ASSIGNED TASK: Which lines run from the one containing "Provide the mask of the wooden" to the end of the entries? Copy them exactly, both ends included, and give nothing else.
---------- PROVIDED DATA
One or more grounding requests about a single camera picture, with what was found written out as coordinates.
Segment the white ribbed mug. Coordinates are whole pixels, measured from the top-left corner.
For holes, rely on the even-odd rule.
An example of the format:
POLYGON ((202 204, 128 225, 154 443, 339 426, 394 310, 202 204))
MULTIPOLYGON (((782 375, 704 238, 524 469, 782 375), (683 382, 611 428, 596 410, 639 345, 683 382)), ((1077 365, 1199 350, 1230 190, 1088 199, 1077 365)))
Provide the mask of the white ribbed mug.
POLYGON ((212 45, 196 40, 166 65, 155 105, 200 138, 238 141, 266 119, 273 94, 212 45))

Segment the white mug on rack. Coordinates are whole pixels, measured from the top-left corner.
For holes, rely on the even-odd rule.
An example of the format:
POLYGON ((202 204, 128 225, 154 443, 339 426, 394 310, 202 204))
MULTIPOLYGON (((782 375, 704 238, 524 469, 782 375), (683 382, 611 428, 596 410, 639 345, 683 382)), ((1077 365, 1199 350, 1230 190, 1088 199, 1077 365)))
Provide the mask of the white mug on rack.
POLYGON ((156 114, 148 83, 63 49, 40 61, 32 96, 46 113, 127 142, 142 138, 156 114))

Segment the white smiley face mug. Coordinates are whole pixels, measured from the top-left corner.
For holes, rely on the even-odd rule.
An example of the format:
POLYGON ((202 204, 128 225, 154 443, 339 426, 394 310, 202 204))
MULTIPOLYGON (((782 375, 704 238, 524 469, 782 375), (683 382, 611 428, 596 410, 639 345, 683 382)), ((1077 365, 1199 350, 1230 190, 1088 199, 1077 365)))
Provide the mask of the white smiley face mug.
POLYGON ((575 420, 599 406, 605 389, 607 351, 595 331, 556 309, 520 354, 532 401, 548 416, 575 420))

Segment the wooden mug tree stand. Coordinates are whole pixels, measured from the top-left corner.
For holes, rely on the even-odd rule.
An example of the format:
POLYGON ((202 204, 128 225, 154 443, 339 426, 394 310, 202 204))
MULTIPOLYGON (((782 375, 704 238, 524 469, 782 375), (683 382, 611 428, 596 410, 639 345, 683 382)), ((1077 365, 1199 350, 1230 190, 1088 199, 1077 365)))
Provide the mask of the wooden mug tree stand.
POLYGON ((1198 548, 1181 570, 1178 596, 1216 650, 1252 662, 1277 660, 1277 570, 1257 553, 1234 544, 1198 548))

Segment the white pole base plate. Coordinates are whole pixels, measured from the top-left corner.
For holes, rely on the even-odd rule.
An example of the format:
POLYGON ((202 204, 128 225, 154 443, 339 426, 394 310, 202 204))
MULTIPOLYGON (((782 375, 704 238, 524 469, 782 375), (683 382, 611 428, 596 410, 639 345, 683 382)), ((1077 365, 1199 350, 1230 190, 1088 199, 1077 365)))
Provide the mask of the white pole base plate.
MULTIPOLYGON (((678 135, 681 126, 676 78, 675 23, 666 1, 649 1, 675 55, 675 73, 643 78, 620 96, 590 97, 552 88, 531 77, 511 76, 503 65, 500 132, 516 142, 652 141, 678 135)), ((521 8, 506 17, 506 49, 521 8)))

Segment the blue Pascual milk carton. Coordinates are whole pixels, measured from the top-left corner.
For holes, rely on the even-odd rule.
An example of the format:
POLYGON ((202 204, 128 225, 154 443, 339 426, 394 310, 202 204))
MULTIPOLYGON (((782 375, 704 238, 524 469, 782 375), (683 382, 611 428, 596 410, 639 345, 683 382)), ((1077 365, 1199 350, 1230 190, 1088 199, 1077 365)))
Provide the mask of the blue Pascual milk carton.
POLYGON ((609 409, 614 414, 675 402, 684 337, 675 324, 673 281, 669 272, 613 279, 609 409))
--------------------
YOUR RESPONSE:
Provide the mask of the wooden mug tree stand.
POLYGON ((1198 548, 1181 570, 1178 596, 1216 650, 1252 662, 1277 660, 1277 570, 1257 553, 1234 544, 1198 548))

Segment the white pole base plate. Coordinates are whole pixels, measured from the top-left corner.
For holes, rely on the even-odd rule.
An example of the format:
POLYGON ((202 204, 128 225, 154 443, 339 426, 394 310, 202 204))
MULTIPOLYGON (((782 375, 704 238, 524 469, 782 375), (683 382, 611 428, 596 410, 639 345, 683 382)), ((1077 365, 1199 350, 1230 190, 1088 199, 1077 365)))
Provide the mask of the white pole base plate.
MULTIPOLYGON (((678 135, 681 126, 676 78, 675 23, 666 1, 649 1, 675 55, 675 73, 643 78, 620 96, 590 97, 552 88, 531 77, 511 76, 503 65, 500 132, 516 142, 652 141, 678 135)), ((521 8, 506 17, 506 49, 521 8)))

Segment the blue Pascual milk carton. Coordinates are whole pixels, measured from the top-left corner.
For holes, rely on the even-odd rule.
An example of the format:
POLYGON ((202 204, 128 225, 154 443, 339 426, 394 310, 202 204))
MULTIPOLYGON (((782 375, 704 238, 524 469, 782 375), (683 382, 611 428, 596 410, 639 345, 683 382)), ((1077 365, 1199 350, 1230 190, 1088 199, 1077 365)))
Provide the mask of the blue Pascual milk carton.
POLYGON ((609 409, 614 414, 675 402, 684 337, 675 324, 673 281, 669 272, 613 279, 609 409))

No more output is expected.